Edinburgh (2) Twentieth Century Classics Superbly Served in Edinburgh





United KingdomUnited Kingdom Edinburgh International Festival 2013 (2) – 20th Century Classics. Synergy Vocals, BBC Scottish Symphony Orchestra, Ilan Volkov (conductor). Usher Hall, Edinburgh, 10.8.2013 (SRT)

Amériques (1927 version)
Berio: Sinfonia

Ilan Volkov, photo by Simon Butterworth


This intelligent piece of programme planning juxtaposed the most significant work of two composers who challenged our very concept of what can be understood as music. I wonder, though, if it was a good idea to partition it all off as one concert rather than sharing them with more popular repertoire? Inevitably it meant that the audience was very thin on the ground, and that’s hardly encouraging for the players who had laboured so hard on these difficult works. Anyway, Varèse’s mighty Amériques, composed after his move to New York and inspired by the idea of discovery as a whole, not just that of the New World, seeks to capture a whole universe in sound, and it is, in fact, about sound as much as it is about music. Varèse was captivated by the sounds of the New York streets and waterways and famously included the siren in his gigantic orchestra. It’s his most famous work, and probably his most significant in the way it seeks to conjure up the might and power of the city in its soundscape, using every means at a composer’s disposal and many that hadn’t been used before. The sound of Amériques sometimes seems to go beyond what we understand as music, the pulverising climaxes seeming to rise out of the score like skyscrapers from the city streets, and the components of the sound world – such as the alto flute or the toneless twanging at the bottom of the harps – mean as much as the overall product itself. It’s a work where the excitement of discovery is always fresh, at times savage, sometimes violent, always arresting, often bewildering.

It requires an enormous orchestra who can play like virtuosi, led by a conductor of phenomenal skill and direction. Luckily, we had both tonight. Ilan Volkov has had many years of working with the BBCSSO, and it is only after building up a considerable level of trust that an orchestra and its conductor could even have begun to think about performing this piece. His baton emphasised the beat more predominantly than usual – presumably because he had to! – but he didn’t sacrifice dynamic variation, and he wasn’t afraid of the shattering climaxes that punctuate the work so regularly. The orchestra, too, played this music like a crack team, and the smaller band who began the concert with Intégrales showed just as much character, be it in the skirling clarinets or the harrumphing brass who tried to start up a march theme but got blown off course by the ensuing sweep of the piece.

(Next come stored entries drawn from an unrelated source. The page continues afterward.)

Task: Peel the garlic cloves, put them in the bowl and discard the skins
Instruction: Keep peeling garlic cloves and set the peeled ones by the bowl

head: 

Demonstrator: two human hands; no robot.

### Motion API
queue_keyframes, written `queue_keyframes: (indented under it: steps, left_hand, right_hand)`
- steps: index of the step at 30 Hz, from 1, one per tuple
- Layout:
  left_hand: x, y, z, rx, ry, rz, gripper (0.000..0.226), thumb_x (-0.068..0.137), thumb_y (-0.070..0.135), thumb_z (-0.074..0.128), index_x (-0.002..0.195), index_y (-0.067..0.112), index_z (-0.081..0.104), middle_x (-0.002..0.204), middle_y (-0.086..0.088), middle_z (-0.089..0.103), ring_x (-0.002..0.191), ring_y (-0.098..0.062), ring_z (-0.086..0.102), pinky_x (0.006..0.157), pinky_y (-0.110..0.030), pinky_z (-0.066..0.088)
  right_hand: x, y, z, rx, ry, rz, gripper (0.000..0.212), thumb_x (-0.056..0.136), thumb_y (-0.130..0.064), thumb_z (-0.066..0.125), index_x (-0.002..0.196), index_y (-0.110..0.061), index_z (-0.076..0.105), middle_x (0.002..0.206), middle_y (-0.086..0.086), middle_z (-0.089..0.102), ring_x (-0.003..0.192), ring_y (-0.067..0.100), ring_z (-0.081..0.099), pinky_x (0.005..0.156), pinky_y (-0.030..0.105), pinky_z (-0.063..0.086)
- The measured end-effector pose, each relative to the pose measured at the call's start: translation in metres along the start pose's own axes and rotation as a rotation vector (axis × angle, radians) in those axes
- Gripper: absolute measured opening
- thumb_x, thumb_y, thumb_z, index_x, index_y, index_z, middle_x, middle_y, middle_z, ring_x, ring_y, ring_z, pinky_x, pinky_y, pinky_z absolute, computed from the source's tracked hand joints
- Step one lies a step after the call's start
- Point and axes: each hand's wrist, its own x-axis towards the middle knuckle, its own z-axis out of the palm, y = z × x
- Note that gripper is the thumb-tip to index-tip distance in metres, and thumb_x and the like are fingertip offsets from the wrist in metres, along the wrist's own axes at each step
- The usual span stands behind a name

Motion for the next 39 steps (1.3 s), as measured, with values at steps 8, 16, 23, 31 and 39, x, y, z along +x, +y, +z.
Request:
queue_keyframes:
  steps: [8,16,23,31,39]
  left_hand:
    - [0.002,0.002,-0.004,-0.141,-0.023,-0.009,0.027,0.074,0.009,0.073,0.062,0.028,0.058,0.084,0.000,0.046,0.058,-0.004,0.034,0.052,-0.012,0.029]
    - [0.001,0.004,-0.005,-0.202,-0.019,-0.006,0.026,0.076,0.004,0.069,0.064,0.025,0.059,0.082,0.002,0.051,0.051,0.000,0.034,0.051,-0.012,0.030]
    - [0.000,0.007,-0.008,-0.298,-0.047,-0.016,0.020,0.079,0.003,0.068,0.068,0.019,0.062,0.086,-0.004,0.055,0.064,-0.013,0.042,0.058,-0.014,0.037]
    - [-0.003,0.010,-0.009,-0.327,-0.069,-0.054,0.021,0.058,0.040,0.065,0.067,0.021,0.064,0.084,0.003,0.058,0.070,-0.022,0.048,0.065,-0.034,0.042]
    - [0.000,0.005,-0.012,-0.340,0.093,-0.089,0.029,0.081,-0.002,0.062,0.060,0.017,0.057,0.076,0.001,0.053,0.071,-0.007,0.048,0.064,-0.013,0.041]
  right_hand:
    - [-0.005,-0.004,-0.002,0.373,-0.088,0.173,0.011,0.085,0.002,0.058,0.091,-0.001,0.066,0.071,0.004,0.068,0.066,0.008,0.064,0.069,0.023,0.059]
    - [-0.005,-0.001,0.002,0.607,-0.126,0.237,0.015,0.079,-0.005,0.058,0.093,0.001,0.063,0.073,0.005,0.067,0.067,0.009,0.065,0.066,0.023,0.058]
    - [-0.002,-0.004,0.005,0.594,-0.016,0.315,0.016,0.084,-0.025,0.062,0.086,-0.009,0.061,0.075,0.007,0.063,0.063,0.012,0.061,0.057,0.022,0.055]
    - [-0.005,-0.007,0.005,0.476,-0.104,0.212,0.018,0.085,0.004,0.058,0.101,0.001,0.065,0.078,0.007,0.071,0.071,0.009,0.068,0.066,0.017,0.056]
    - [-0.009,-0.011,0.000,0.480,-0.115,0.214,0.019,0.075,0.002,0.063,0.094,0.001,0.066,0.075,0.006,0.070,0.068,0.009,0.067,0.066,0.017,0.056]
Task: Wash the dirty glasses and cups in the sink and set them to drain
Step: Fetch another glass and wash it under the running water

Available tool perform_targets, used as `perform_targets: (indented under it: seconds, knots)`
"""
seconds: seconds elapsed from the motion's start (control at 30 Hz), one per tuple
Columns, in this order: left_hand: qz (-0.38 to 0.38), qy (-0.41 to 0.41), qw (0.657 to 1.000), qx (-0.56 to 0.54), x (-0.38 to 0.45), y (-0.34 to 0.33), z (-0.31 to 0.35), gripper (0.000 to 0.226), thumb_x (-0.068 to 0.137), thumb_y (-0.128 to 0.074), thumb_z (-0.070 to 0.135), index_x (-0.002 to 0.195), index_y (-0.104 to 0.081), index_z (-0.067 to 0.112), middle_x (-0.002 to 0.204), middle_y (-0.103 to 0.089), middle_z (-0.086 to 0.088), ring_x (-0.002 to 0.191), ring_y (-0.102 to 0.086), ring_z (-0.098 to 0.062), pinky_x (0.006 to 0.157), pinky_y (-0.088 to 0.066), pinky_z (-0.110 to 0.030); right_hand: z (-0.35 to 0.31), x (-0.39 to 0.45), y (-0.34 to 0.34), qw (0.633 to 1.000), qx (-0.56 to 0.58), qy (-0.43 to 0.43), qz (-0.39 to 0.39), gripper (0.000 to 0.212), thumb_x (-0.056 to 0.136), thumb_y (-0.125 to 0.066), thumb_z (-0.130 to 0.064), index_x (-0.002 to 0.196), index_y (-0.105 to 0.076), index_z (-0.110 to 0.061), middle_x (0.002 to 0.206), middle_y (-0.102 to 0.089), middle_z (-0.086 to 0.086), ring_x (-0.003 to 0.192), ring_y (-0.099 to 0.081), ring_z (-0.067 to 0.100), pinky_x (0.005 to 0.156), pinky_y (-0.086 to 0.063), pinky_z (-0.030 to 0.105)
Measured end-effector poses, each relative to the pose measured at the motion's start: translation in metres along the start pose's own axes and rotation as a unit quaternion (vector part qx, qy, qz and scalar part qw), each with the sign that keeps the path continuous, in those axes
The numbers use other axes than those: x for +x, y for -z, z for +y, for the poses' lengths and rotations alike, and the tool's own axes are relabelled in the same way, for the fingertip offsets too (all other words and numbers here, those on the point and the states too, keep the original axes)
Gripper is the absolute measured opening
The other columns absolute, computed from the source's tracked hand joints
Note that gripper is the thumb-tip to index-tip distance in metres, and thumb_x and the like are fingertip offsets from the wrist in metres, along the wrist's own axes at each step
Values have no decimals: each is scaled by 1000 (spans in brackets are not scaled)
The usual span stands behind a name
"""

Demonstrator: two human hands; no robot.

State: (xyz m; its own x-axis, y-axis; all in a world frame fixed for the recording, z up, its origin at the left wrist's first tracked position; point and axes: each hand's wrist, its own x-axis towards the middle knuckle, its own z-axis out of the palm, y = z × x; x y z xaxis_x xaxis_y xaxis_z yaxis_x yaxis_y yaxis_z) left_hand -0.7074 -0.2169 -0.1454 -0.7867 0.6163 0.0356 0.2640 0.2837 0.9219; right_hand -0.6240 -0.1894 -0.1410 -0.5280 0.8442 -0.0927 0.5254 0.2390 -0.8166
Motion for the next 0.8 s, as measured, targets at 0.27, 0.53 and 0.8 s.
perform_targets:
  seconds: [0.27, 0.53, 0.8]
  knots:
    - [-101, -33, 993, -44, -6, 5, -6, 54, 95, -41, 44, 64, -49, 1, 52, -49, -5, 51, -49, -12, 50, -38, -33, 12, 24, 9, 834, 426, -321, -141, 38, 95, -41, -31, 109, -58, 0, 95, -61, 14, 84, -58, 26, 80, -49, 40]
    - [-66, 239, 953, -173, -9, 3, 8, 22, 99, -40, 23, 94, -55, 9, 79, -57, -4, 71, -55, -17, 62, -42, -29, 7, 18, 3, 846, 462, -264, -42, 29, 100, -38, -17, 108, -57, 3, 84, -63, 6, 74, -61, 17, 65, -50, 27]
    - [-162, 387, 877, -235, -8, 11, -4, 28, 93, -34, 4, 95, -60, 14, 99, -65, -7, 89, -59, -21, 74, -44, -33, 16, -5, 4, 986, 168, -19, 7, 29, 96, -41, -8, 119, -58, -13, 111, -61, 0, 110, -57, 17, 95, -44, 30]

Berio’s Sinfonia, composed in 1968, also tries to redefine our perception of music, but in a very different manner to Varèse. Most famously, the third movement is a pastiche of the Scherzo from Mahler’s Resurrection symphony, peppered with myriad quotations from other composers ranging from Berlioz to Boulez. It’s Berio’s attempt to re-contextualise and give new meaning to our understanding of the western musical tradition and it works brilliantly, Volkov’s reading of the piece balancing its tight structure with a twinge of the anarchic. It’s the contribution of the vocalists that stands out too, though, sometimes singing, sometimes speaking, sometimes using words and at other times not. Synergy Vocals made some astounding sounds tonight, sometimes magical, sometimes spooky, but always interesting and inventive -in the last line of the third movement thanking the conductor by name, a nice touch. The electronic aspects of the piece were generally well integrated with the acoustic, though an irritating crackle invaded the speakers in the second movement. Perhaps the most telling moment, however, which made me think further about what Berio was trying to do, came during the break between the fourth and fifth movements when the mobile phone of an audience member exploded into a blues riff. Volkov didn’t seem to mind – in fact, he seemed to enjoy it – and I wouldn’t be surprised if various members of the audience thought that it was part of the piece. I suspect Berio himself would have been pleased at that thought.